## What you will do
For the data that follows, report how many lines contain the word "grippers", and nothing else.

#####

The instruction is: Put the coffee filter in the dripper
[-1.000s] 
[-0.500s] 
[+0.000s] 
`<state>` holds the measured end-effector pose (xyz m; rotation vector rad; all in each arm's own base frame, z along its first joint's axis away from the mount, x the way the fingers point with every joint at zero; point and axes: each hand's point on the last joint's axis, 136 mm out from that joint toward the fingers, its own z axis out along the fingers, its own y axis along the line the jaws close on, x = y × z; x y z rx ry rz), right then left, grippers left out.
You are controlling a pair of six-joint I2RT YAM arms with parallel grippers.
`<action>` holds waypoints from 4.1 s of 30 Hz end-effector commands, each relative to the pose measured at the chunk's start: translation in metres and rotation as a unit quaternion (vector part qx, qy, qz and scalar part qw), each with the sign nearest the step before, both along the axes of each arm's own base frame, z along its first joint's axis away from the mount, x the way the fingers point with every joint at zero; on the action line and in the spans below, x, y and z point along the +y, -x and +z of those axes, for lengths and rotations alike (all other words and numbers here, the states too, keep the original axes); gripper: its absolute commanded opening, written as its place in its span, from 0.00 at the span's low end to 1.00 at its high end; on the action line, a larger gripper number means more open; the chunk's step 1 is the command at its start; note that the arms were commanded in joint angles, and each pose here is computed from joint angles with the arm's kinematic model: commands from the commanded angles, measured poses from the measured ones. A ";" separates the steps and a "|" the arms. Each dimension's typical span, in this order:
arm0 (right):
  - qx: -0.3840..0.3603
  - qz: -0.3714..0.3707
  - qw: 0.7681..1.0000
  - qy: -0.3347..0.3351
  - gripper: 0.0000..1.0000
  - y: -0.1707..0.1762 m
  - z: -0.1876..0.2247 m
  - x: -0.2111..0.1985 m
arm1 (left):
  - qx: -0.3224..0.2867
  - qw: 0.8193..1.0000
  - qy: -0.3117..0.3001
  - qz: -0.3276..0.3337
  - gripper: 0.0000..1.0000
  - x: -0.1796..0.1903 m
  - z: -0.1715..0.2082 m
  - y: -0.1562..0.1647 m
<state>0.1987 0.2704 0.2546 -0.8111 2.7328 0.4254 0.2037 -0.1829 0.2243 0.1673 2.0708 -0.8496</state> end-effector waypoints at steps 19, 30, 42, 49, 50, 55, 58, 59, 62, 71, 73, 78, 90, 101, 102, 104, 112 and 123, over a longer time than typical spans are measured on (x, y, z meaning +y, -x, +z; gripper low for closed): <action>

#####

## Written answer
2